_Required action:_ What you return must match the data exactly, line for line.

_Supplied information:_

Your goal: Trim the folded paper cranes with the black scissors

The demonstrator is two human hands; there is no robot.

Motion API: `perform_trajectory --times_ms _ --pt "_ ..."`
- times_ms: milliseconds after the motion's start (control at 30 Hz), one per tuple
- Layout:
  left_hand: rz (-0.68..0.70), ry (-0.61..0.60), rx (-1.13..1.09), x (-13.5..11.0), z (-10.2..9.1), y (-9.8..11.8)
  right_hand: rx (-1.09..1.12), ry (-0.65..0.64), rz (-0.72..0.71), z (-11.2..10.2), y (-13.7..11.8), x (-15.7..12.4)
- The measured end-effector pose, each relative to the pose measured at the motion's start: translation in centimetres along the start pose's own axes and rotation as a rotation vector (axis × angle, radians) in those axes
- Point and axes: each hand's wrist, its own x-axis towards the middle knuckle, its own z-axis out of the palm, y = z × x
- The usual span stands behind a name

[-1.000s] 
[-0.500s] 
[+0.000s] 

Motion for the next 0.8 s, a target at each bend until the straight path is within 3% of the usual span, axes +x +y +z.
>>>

_Response to the task:_
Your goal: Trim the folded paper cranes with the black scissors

The demonstrator is two human hands; there is no robot.

Motion API: `perform_trajectory --times_ms _ --pt "_ ..."`
- times_ms: milliseconds after the motion's start (control at 30 Hz), one per tuple
- Layout:
  left_hand: rz (-0.68..0.70), ry (-0.61..0.60), rx (-1.13..1.09), x (-13.5..11.0), z (-10.2..9.1), y (-9.8..11.8)
  right_hand: rx (-1.09..1.12), ry (-0.65..0.64), rz (-0.72..0.71), z (-11.2..10.2), y (-13.7..11.8), x (-15.7..12.4)
- The measured end-effector pose, each relative to the pose measured at the motion's start: translation in centimetres along the start pose's own axes and rotation as a rotation vector (axis × angle, radians) in those axes
- Point and axes: each hand's wrist, its own x-axis towards the middle knuckle, its own z-axis out of the palm, y = z × x
- The usual span stands behind a name

[-1.000s] 
[-0.500s] 
[+0.000s] 

Motion for the next 0.8 s, a target at each bend until the straight path is within 3% of the usual span, axes +x +y +z.
>>>

With the answer given, the exercise is complete.